The next year for marketers, media and agencies is rather bleak...unless

Industry Contributor

Sunita Gloster, Chief Customer Officer
WPP AUNZ

26 August 2019 2min read

Reducing marketing overhead has become the standard approach for troubled brands following the 2008 recession. The belief remains that companies can turn marketing on and off when faced with financial challenges. Marketing is tarnished as a cost centre, versus one that drives profits. Alarmingly, as talk of an impending economic downturn begins to take hold, marketing is in the bullseye for a workover (DigiDay).
 
Key points:
 
  • Slicing and dicing marketing overhead has become the go-to approach big brands like P&G, Unilever and General Mills amongst others, have deployed in recessionary times. Cutting working media, slashing agency rosters and tasking procurement to put cost-cutting above all else.
  • Despite war stories like Sears and Kraft Heinz, the c-suite hasn’t been dissuaded that marketing equals overhead. The value and power of the brand is still undervalued in the boardroom.
  • With the industry addicted to the futility of re-thinking the CMO role, responsibilities and title (Ritson was half-right remember) there remain a lot of questions about what ‘good marketing’ is at board level. 
  • Analysts believe brands will have a hard time keeping a big marketing team in house. Advancements in technology will deliver natural efficiencies with handling of menial repetition or data based tasks, and in a  world where agile is the emperors new clothes, its hard to get a big army to be agile.
  • But overlay the impending recession and the next 6-9 months will bring a major recalibration of marketing teams. Uber and McDonald's are the first announcements of many reflecting marketing getting lean.
  • Focus on the customer experience and tactics that are driven by a technology and data centric approach and proof-point, in the short term are changing the marketing remit.
  • The conundrum is how to organise and how to determine the right internal marketing structure to drive growth in a market that’s incredibly hard to navigate. 

My Takeout

Despite the emphatic case for long-term brand building being waged by marketers and academics, the bellwethers that surround the marketing function, coupled with an impending economic downturn, should send shivers through the supply sector. It's time to assume the brace position.

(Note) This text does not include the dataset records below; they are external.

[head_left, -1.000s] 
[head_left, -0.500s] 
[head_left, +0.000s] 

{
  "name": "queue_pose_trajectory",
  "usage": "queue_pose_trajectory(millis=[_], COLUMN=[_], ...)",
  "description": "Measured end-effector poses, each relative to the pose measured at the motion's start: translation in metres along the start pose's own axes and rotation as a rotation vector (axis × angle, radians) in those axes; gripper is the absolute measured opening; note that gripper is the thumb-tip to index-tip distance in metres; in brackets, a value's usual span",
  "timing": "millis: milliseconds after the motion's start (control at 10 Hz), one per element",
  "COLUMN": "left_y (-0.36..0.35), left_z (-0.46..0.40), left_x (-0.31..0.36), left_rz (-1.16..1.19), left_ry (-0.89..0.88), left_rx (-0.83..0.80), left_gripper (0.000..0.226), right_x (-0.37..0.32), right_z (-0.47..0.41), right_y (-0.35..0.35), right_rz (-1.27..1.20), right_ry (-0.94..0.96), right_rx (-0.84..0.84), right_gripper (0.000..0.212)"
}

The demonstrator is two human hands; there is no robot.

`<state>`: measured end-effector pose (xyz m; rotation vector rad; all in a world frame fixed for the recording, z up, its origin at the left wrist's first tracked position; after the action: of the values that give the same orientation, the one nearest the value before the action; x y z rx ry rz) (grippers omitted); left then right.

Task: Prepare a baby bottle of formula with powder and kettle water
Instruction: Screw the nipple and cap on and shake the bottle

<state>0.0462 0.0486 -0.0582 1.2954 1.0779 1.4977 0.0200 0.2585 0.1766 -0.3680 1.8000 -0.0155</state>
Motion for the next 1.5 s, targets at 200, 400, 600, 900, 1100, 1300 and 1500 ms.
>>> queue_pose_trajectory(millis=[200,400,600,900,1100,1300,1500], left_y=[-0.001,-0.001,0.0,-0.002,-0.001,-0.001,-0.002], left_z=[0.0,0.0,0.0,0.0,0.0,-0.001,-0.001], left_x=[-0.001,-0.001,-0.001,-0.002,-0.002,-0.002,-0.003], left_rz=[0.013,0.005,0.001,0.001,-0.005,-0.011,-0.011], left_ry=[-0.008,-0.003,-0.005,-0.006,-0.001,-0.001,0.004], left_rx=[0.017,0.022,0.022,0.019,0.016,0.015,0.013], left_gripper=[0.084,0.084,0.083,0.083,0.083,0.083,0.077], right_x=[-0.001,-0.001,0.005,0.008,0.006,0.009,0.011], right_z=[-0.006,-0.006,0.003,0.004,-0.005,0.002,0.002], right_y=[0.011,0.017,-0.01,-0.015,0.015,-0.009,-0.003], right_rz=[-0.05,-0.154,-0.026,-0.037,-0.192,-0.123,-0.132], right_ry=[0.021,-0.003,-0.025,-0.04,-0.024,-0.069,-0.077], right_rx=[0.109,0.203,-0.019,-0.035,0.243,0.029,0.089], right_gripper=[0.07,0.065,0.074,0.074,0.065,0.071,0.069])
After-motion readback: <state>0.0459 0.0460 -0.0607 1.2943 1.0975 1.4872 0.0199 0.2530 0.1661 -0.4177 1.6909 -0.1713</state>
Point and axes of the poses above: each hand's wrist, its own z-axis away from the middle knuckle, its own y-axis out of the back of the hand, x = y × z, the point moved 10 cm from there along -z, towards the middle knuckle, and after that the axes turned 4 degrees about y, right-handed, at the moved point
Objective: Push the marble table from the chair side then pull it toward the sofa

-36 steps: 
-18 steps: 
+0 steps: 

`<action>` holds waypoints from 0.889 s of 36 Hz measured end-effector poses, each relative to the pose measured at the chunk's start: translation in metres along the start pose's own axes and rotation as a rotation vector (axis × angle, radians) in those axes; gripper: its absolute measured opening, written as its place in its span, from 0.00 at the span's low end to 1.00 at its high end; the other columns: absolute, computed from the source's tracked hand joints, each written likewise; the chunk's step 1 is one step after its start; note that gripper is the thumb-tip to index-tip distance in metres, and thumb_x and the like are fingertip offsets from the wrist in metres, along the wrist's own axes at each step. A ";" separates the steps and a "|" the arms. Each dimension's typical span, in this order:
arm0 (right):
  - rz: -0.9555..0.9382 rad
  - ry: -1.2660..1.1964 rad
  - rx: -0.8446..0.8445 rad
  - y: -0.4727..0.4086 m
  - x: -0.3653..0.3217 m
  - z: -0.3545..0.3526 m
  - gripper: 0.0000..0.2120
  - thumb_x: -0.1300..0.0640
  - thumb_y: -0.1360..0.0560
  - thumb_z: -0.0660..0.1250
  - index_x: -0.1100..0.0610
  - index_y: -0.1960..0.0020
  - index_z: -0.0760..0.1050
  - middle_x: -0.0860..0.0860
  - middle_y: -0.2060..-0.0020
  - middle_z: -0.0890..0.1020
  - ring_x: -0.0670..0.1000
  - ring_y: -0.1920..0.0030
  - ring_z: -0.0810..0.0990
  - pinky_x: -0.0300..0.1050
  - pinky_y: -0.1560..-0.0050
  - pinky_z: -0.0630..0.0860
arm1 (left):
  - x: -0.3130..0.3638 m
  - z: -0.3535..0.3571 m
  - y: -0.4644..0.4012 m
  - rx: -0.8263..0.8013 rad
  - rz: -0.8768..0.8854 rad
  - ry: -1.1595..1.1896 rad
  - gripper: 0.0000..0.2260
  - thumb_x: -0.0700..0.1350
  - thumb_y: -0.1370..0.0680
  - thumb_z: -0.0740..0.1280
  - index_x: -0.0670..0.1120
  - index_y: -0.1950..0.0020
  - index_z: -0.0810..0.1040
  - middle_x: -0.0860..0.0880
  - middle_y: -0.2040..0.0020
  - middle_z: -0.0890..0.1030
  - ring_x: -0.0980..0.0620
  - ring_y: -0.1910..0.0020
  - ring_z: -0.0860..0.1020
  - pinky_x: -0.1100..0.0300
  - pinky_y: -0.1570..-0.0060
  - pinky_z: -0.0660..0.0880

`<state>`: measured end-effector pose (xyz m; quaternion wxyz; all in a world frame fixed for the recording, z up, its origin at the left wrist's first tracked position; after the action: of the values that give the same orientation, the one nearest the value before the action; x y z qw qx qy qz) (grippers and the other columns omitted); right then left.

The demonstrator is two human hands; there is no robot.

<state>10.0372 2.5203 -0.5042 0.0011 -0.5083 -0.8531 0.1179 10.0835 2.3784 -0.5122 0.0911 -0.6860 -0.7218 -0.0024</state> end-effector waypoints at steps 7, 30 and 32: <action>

What might look like fractal events on the outside are growing challenges for the CMO, the marketing function and the marketing brand itself.

The headlines that flood the c-suite from Harvard Business Review, Forbes, the consulting and strategy houses, and  those that measure CMO tenure dramatise a significant fracture in the confidence and purpose of marketing - fractures that reverberate sector wide, impacting agencies, media owners and  tech providers.

Elevating the respect for marketing is a pledge many of us have signed up to, but the certainty of recession  throws a curve ball. Morgan Stanley has already declared an advertising recession. Most are asking when and how, but not if. 

We know the tightening has begun. Corporate Australia is intently focused on cost reduction, new operating models and large-scale transformations. It's everywhere. Improving productivity, AKA doing more with less, and the postponement of investment are already visible. They're early indicators of recession-proofing. 

The question is what role does marketing play beyond short term activations in driving the corporate growth strategy through an economic downturn and in a market that is already incredibly hard to navigate. Or, does the economic overlay just exacerbate the focus on short-termism? 

It's been said before, many times over. The only thing that will stem what appears to be marketing’s death by a thousand cuts is to first deliver a robust case for investment that demonstrates material contribution to the business case - both predictive tech and robust post analysis on which marketing investments are doing the heavy lifting for business growth.  Nothing else matters.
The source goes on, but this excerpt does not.